Saved data entries:

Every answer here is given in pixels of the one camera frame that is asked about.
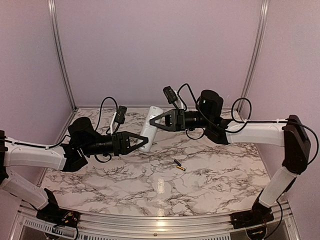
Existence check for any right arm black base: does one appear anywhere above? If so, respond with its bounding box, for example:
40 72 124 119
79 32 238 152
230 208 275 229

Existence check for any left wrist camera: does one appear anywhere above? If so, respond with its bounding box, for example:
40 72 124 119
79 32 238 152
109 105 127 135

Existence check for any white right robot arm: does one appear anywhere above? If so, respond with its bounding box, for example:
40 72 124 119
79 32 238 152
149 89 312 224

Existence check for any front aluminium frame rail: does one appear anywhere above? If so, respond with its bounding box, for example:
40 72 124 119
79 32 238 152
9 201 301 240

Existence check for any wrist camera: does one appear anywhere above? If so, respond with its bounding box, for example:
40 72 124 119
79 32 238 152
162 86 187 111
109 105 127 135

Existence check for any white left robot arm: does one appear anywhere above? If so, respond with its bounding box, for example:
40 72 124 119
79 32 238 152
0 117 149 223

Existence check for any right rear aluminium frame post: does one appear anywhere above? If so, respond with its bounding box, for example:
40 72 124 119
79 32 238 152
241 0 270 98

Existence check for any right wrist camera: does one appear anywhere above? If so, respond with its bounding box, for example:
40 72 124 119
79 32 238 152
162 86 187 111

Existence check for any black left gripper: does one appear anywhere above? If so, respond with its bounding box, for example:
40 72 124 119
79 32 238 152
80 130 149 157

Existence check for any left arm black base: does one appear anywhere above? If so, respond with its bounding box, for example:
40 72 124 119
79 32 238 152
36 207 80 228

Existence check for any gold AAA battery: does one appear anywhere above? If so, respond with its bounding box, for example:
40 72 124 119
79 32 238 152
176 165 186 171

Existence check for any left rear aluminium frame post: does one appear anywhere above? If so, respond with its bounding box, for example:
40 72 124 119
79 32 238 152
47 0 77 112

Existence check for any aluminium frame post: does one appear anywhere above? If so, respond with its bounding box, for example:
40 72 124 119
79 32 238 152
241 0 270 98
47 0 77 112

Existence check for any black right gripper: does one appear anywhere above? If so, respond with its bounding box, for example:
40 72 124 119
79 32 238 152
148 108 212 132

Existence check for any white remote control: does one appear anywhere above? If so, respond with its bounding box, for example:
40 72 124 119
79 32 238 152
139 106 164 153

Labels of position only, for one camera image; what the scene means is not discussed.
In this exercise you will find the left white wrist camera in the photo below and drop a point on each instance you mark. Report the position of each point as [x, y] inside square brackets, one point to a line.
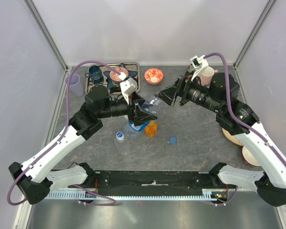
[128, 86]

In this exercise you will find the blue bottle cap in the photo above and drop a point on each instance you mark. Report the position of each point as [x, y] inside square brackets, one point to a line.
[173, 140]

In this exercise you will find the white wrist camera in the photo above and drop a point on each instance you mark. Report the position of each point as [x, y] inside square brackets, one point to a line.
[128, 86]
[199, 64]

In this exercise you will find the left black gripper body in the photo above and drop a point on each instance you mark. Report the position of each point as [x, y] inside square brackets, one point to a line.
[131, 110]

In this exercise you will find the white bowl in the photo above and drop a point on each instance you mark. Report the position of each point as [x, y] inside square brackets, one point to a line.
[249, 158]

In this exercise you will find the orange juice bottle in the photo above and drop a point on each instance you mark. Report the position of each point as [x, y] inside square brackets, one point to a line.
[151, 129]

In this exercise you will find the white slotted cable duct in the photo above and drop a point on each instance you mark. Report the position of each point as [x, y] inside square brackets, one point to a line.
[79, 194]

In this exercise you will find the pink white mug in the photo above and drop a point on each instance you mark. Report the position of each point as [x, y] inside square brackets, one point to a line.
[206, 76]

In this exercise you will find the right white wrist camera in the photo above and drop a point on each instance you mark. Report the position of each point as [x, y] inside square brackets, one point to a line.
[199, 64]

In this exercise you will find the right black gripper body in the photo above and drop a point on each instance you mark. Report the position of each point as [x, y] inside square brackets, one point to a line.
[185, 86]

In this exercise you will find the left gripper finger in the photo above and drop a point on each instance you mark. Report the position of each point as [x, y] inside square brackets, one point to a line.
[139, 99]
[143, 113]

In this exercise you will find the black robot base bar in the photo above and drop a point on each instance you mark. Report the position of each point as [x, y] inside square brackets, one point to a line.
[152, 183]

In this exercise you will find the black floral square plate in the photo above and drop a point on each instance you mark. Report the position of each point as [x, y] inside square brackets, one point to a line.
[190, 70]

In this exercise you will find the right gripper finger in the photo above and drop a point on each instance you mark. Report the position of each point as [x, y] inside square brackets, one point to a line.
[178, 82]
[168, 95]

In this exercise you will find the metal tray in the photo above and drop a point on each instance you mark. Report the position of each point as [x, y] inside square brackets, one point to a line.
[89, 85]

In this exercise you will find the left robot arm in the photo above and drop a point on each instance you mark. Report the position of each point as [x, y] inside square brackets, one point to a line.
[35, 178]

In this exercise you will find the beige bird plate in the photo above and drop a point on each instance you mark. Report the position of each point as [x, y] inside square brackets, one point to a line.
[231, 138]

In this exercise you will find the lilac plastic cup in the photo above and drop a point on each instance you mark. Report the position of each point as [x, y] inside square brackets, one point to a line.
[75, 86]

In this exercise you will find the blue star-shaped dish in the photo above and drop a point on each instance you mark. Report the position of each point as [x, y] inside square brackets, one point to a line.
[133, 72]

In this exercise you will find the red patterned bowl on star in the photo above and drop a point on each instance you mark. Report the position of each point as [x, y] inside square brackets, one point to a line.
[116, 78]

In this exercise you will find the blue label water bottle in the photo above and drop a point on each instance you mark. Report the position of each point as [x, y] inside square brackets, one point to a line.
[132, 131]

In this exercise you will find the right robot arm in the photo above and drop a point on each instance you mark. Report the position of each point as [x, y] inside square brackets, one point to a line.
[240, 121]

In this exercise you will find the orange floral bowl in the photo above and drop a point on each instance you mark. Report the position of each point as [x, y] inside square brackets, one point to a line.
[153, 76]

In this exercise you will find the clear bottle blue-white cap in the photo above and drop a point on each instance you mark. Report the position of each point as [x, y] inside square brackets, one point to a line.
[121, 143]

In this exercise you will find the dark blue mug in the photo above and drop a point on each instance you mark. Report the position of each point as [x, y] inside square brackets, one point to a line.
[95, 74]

(ASSIGNMENT): When you copy the data above, reproduce each line exactly and skip every image.

(SOLUTION FOR THIS TASK):
Every answer here is given in pixels of the one camera frame that is asked about.
Existence check for any right arm black base: does one appear anywhere above? If so, respond with its bounding box, for example:
40 72 124 119
79 32 238 152
230 208 275 229

Existence check for any left wrist camera: does one appear anywhere above? If so, respond with its bounding box, for example:
40 72 124 119
79 32 238 152
109 105 127 135

Existence check for any white right robot arm: does one appear anywhere above? If so, respond with its bounding box, for example:
40 72 124 119
79 32 238 152
149 89 312 224

Existence check for any front aluminium frame rail: does one appear anywhere above? If so, respond with its bounding box, for example:
40 72 124 119
79 32 238 152
9 201 301 240

Existence check for any wrist camera: does one appear anywhere above? If so, respond with its bounding box, for example:
40 72 124 119
79 32 238 152
162 86 187 111
109 105 127 135

Existence check for any white left robot arm: does one appear anywhere above? If so, respond with its bounding box, for example:
40 72 124 119
79 32 238 152
0 117 149 223

Existence check for any right rear aluminium frame post: does one appear anywhere above? If so, respond with its bounding box, for example:
40 72 124 119
79 32 238 152
241 0 270 98

Existence check for any right wrist camera: does one appear anywhere above? If so, respond with its bounding box, for example:
40 72 124 119
79 32 238 152
162 86 187 111

Existence check for any black left gripper: does one appear anywhere above? If so, respond with its bounding box, for example:
40 72 124 119
79 32 238 152
80 130 149 157

Existence check for any left arm black base: does one appear anywhere above? If so, respond with its bounding box, for example:
40 72 124 119
79 32 238 152
36 207 80 228

Existence check for any gold AAA battery: does one appear anywhere above? If so, respond with its bounding box, for example:
40 72 124 119
79 32 238 152
176 165 186 171

Existence check for any left rear aluminium frame post: does one appear anywhere above? If so, respond with its bounding box, for example:
40 72 124 119
79 32 238 152
47 0 77 112

Existence check for any aluminium frame post: does one appear anywhere above? If so, respond with its bounding box, for example:
40 72 124 119
79 32 238 152
241 0 270 98
47 0 77 112

Existence check for any black right gripper: does one appear anywhere above? If so, respond with its bounding box, for example:
40 72 124 119
79 32 238 152
148 108 212 132

Existence check for any white remote control: does one appear anywhere above? If so, respond with its bounding box, for example:
40 72 124 119
79 32 238 152
139 106 164 153

Labels of position only, for one camera image; what the scene means is not discussed.
In this exercise you will find the left white wrist camera in the photo below and drop a point on each instance you mark. Report the position of each point as [x, y] inside square brackets, one point to a line.
[128, 86]

In this exercise you will find the blue bottle cap in the photo above and drop a point on each instance you mark. Report the position of each point as [x, y] inside square brackets, one point to a line.
[173, 140]

In this exercise you will find the white wrist camera in the photo above and drop a point on each instance you mark. Report the position of each point as [x, y] inside square brackets, one point to a line.
[128, 86]
[199, 64]

In this exercise you will find the left black gripper body in the photo above and drop a point on each instance you mark. Report the position of each point as [x, y] inside square brackets, one point to a line.
[131, 110]

In this exercise you will find the white bowl in the photo above and drop a point on each instance you mark. Report the position of each point as [x, y] inside square brackets, one point to a line.
[249, 158]

In this exercise you will find the orange juice bottle in the photo above and drop a point on each instance you mark. Report the position of each point as [x, y] inside square brackets, one point to a line.
[151, 129]

In this exercise you will find the white slotted cable duct in the photo above and drop a point on each instance you mark. Report the position of each point as [x, y] inside square brackets, one point to a line.
[79, 194]

In this exercise you will find the pink white mug in the photo above and drop a point on each instance you mark. Report the position of each point as [x, y] inside square brackets, one point to a line.
[206, 76]

In this exercise you will find the right white wrist camera in the photo above and drop a point on each instance you mark. Report the position of each point as [x, y] inside square brackets, one point to a line.
[199, 64]

In this exercise you will find the right black gripper body in the photo above and drop a point on each instance you mark. Report the position of each point as [x, y] inside square brackets, one point to a line.
[185, 86]

In this exercise you will find the left gripper finger in the photo above and drop a point on each instance you mark. Report the position of each point as [x, y] inside square brackets, one point to a line.
[139, 99]
[143, 113]

In this exercise you will find the black robot base bar in the photo above and drop a point on each instance you mark. Report the position of each point as [x, y] inside square brackets, one point to a line.
[152, 183]

In this exercise you will find the black floral square plate in the photo above and drop a point on each instance you mark. Report the position of each point as [x, y] inside square brackets, one point to a line.
[190, 70]

In this exercise you will find the right gripper finger in the photo above and drop a point on each instance you mark. Report the position of each point as [x, y] inside square brackets, one point to a line.
[178, 82]
[168, 95]

In this exercise you will find the metal tray in the photo above and drop a point on each instance you mark. Report the position of each point as [x, y] inside square brackets, one point to a line.
[89, 85]

In this exercise you will find the left robot arm in the photo above and drop a point on each instance you mark. Report the position of each point as [x, y] inside square brackets, one point to a line.
[35, 178]

In this exercise you will find the beige bird plate in the photo above and drop a point on each instance you mark. Report the position of each point as [x, y] inside square brackets, one point to a line.
[231, 138]

In this exercise you will find the lilac plastic cup in the photo above and drop a point on each instance you mark. Report the position of each point as [x, y] inside square brackets, one point to a line.
[75, 86]

In this exercise you will find the blue star-shaped dish in the photo above and drop a point on each instance you mark. Report the position of each point as [x, y] inside square brackets, one point to a line.
[133, 72]

In this exercise you will find the red patterned bowl on star in the photo above and drop a point on each instance you mark. Report the position of each point as [x, y] inside square brackets, one point to a line.
[116, 78]

In this exercise you will find the blue label water bottle in the photo above and drop a point on each instance you mark. Report the position of each point as [x, y] inside square brackets, one point to a line.
[132, 131]

In this exercise you will find the right robot arm in the photo above and drop a point on each instance you mark. Report the position of each point as [x, y] inside square brackets, one point to a line.
[240, 121]

In this exercise you will find the orange floral bowl in the photo above and drop a point on each instance you mark. Report the position of each point as [x, y] inside square brackets, one point to a line.
[153, 76]

In this exercise you will find the clear bottle blue-white cap in the photo above and drop a point on each instance you mark. Report the position of each point as [x, y] inside square brackets, one point to a line.
[121, 143]

In this exercise you will find the dark blue mug in the photo above and drop a point on each instance you mark. Report the position of each point as [x, y] inside square brackets, one point to a line.
[95, 74]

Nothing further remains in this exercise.